Your assignment. Go through the data below and work out how many lines contain "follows"; the answer is the number alone.

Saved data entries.
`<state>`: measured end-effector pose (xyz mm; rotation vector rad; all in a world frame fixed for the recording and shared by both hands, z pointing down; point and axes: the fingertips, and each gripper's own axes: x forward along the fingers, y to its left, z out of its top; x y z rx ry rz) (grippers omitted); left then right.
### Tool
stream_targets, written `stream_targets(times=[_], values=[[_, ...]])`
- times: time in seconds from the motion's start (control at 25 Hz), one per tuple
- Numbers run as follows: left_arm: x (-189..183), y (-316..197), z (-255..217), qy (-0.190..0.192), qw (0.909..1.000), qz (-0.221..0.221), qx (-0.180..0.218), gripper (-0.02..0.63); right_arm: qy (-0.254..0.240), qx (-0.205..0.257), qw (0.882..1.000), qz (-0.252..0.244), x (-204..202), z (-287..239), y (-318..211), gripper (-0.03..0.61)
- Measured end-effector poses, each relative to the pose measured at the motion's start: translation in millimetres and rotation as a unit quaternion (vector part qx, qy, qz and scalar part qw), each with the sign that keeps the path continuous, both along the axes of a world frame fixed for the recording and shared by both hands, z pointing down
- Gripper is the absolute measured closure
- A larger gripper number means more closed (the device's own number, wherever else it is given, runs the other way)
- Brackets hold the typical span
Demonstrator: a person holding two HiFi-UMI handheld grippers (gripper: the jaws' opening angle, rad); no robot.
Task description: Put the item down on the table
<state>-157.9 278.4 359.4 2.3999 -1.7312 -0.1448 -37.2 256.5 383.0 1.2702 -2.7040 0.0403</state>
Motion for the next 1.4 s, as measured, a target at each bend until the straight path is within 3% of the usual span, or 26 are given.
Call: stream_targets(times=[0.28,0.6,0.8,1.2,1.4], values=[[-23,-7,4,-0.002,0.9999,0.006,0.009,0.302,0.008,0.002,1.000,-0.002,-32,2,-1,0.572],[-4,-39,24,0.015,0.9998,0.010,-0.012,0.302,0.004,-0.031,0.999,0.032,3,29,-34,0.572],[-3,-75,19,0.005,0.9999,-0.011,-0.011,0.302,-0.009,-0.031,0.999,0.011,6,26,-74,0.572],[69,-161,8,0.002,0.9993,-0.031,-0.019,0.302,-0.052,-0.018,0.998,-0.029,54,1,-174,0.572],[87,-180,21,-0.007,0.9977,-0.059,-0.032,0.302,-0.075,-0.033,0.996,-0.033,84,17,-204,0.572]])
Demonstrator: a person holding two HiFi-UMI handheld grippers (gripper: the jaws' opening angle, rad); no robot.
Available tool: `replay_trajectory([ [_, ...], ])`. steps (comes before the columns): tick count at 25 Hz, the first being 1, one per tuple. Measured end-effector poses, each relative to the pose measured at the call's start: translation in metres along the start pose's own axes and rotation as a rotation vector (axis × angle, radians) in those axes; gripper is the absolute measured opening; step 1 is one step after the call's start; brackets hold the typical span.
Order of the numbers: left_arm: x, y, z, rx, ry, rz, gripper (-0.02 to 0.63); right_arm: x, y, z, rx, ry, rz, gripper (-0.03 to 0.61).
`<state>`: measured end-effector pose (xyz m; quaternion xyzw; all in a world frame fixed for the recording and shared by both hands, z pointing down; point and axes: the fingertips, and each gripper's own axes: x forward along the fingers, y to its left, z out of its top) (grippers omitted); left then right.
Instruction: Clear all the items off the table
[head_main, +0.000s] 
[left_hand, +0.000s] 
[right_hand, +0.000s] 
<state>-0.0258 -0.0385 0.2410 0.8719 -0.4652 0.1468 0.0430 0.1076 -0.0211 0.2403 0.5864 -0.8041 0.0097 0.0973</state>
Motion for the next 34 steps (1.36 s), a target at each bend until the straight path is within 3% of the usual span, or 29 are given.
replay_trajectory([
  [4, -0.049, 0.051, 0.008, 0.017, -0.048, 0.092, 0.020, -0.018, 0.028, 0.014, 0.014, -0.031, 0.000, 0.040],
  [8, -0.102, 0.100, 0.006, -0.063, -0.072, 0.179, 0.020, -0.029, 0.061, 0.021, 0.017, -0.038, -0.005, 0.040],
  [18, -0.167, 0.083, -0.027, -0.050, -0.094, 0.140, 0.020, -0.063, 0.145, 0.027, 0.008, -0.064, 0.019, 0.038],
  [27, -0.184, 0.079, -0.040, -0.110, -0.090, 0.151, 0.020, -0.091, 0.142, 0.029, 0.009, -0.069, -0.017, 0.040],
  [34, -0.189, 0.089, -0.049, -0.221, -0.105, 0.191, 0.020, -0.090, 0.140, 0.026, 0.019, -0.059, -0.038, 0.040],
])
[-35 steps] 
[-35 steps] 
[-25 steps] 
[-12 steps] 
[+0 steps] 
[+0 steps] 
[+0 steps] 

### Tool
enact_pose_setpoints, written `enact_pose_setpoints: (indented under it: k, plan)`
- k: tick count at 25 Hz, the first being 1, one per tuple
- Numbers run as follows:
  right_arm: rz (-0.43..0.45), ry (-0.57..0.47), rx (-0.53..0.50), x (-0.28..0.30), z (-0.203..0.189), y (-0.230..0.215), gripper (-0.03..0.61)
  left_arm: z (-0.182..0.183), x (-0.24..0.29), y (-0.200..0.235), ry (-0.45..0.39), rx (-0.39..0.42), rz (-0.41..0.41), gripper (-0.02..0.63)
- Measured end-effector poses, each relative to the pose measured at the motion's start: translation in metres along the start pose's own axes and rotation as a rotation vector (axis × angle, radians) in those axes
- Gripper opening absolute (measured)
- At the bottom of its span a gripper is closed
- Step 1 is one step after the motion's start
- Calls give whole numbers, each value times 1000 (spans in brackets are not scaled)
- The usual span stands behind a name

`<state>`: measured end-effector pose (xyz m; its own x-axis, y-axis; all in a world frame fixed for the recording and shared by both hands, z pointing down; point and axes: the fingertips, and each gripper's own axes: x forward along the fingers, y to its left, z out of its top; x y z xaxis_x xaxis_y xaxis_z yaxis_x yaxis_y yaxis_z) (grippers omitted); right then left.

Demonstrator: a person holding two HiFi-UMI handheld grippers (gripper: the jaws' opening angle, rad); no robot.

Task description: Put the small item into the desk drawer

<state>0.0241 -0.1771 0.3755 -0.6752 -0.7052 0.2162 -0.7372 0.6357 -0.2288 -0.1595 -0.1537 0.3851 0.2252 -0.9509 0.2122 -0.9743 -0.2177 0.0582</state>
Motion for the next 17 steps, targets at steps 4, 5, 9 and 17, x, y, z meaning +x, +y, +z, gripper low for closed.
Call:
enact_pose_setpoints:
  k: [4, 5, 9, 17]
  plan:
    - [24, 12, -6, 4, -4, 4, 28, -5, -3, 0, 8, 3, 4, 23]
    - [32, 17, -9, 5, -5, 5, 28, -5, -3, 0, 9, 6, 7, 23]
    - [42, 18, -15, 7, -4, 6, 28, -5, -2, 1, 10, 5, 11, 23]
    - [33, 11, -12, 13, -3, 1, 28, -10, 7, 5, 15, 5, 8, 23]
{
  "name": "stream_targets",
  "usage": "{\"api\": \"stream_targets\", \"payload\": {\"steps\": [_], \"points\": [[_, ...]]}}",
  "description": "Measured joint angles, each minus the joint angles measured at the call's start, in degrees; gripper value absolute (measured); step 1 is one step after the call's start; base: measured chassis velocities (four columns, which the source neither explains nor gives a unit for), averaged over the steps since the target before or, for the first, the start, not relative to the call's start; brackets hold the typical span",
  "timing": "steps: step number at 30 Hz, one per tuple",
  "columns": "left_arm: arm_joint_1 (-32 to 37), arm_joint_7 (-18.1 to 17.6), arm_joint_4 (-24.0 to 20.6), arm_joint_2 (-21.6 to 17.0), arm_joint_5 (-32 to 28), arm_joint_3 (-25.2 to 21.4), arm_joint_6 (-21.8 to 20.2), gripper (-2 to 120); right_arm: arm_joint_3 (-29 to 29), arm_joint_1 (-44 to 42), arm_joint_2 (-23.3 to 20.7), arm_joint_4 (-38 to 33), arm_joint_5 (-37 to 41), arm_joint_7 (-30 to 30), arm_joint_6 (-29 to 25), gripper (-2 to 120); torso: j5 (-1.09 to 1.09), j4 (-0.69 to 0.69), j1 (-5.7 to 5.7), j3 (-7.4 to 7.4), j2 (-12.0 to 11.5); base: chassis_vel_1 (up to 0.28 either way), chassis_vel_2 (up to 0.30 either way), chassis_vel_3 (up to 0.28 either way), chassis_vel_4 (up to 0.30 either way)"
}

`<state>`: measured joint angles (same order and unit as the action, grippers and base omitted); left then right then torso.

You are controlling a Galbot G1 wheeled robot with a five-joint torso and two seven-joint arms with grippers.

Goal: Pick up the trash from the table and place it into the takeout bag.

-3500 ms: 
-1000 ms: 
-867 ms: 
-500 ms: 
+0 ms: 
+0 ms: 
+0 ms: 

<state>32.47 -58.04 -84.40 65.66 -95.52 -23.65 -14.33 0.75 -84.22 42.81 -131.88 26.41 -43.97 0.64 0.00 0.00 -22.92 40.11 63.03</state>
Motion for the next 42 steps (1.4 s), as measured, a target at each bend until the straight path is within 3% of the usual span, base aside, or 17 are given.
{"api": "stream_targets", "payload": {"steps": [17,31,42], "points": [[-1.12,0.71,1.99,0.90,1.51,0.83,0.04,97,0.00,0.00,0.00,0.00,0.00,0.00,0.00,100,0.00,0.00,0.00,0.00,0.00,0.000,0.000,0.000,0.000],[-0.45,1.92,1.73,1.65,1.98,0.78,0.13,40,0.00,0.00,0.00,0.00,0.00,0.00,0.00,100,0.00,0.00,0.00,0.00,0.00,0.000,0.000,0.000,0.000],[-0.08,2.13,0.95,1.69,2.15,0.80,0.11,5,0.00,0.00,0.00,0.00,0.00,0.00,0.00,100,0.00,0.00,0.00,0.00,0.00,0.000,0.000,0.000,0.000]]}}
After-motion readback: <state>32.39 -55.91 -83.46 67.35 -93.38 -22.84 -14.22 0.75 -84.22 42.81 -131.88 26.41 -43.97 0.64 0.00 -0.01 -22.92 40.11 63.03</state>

Response to this exercise. 2